When people say “They don’t make movies like that anymore” it literally is Total Recall they are talking about. The film simply has it all.
3D Rating: NA
Featuring a new 4K UHD transfer with Dolby Vision and HDR 10 encodes, Recall has never looked better. Still, there’s a lot of grain, a lot of weak focus, and a lot of soft shots inherent to the original capture. Skin in particular looks airbrushed throughout. Much has exploded around the web with people up in arms over this transfer and I can’t say I disagree with some of it, but the over reaction has already begun with some calling it trash fit for being in a litter box or dumpster fire. No, it’s not that bad. Is it up to the best transfers we have seen from similar and earlier era films? No, clearly not, but it’s not trash either. The HDR is subtle too. But it’s there and for that alone this is worth upgrading from the Blurays.
Bottom line: I personally believe a lot of what folks are frustrated about is baked into the original film, and as this transfer was approved by Paul Verhoeven HE is fine with it as is. Do I wish it was even better? Yes I do, but I’m not going to be among the gang carrying pitchforks and demanding a new transfer.
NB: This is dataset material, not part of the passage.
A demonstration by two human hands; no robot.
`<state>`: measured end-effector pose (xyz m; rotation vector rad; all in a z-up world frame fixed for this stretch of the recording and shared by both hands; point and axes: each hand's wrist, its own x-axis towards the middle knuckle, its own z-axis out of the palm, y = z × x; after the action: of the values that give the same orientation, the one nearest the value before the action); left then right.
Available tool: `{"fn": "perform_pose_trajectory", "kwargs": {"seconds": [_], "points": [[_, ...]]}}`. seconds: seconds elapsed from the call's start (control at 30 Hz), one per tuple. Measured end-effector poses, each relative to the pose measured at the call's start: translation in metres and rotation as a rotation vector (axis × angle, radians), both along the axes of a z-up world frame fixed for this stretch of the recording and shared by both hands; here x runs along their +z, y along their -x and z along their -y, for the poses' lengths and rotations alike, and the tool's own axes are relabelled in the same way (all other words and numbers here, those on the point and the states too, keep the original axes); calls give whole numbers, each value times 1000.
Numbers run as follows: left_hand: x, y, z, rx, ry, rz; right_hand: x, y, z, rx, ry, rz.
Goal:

Similarly there is a new Atmos encode but it too is subtly better than previous editions. It’s -accurate-, detailed and airy, with stuff well positioned throughout the presentation. But it’s still late 80s sound technology, for good or bad, fed into Atmos without being fundamentally re-done. There’s not a ton of bass and I think that will be the biggest sticking point, but Goldsmith’s soundtrack is more amazing than ever and its hold on the film is stronger because of Atmos.
Special Features: 4/5
Total Excess: How Carolco Changed Hollywood
This was TERRIFIC. Recommended.
Open Your Mind: Scoring Total Recall
Also very good!
Audio Commentary by Paul Verhoeven & Arnold Schwarzenegger
I believe this is a retread from previous Blurays
Models and Skeletons: The Special Effects of Total Recall
The Making of Total Recall
Imagining Total Recall
All fun for a special effects junky like me, especially liked the segments featuring Bottin.
In the pantheon of Sci-Fi films, Total Recall is among the very top. It’s rare that a story like this gets translated so well to a Hollywood film, but you can read it for yourself and see that the -essence- has been boiled down and given new direction that makes way more sense as a movie plot:
We can remember it for you wholesale
I’d argue that Recall is one of those rare, perfect films, at least when considering the era in which it was produced. As noted above everything just works and was top notch for its’ day. I totally get why some early reviewers wish that it looked and sounded even better than it does here, but I am satisfied that what is on the disk is accurate to the film’s underlying original captures and that the HDR pass and Atmos encodes alone make this a worthy upgrade. Others will surely disagree and that’s OK. It’s 15 bucks on Amazon right now, and that includes the Blu-ray and the digital code too. Totally worth it!